There are two broadly defined marketing techniques: vertical marketing and horizontal marketing.
Horizontal marketing involves targeting a wide marketplace and vertical marketing concentrates solely on targeting one, specific marketplace.
Accountants can take one of these two approaches, either aiming for sector dominance or trying to cultivate a broad range of clients. One advantage of vertical marketing is that it is far easier to dominate a narrow market sector than to monopolise a broad one. Another advantage is that it allows you to specialise, and specialists can charge higher fees than generalists.

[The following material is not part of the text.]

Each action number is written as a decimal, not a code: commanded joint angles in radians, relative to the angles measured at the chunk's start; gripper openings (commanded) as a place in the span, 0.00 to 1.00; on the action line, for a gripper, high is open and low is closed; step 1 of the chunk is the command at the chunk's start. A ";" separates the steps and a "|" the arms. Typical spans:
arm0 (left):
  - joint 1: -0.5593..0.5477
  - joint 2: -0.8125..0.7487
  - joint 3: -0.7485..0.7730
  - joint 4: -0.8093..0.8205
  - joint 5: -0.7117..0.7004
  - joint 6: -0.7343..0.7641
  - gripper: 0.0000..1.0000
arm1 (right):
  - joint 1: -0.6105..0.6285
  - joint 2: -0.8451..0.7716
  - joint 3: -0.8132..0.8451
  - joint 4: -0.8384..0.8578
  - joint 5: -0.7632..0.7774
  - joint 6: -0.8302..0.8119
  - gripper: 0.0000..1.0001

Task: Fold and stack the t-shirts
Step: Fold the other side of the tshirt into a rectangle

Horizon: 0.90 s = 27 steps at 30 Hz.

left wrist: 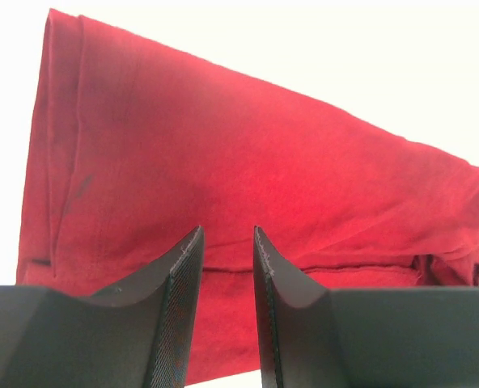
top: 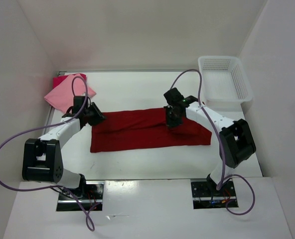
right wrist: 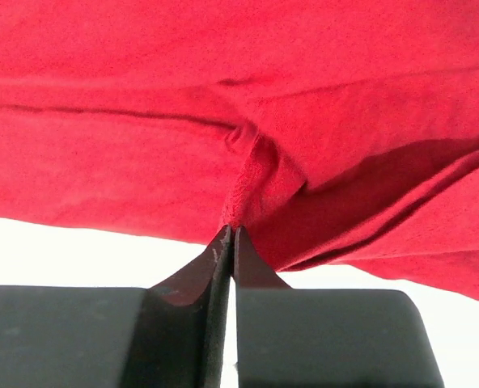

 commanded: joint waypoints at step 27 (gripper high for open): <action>-0.047 0.181 0.148 0.074 0.103 -0.046 0.38 | -0.524 -0.048 -0.090 0.265 0.026 0.143 0.35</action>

The obvious disadvantages of vertical marketing are those of having too many eggs in one basket and being at the mercy of a single market. For instance, if all of a firm’s clients are in the construction industry and demand for building falls off, the firm could find itself without a single client able to afford its fees. Some industries are seasonal, and a firm might find itself trying to fit an entire year’s work into a short season and then having to wait for the next peak season to be remunerated.
Even though it is easier to sell your services as a specialist in someone’s industry than as a general accountancy practice, for most firms the healthiest outlook has to be a broad base of clients. When one industry is struggling, others will be booming, so there is always a potential client with money to spend.
Vertical marketing is usually a question of seizing an opportunity and taking a decision to pursue a particular market. When the decision is taken, it is best taken in the light of knowledge of the ups and downs of the industry and its history of risk.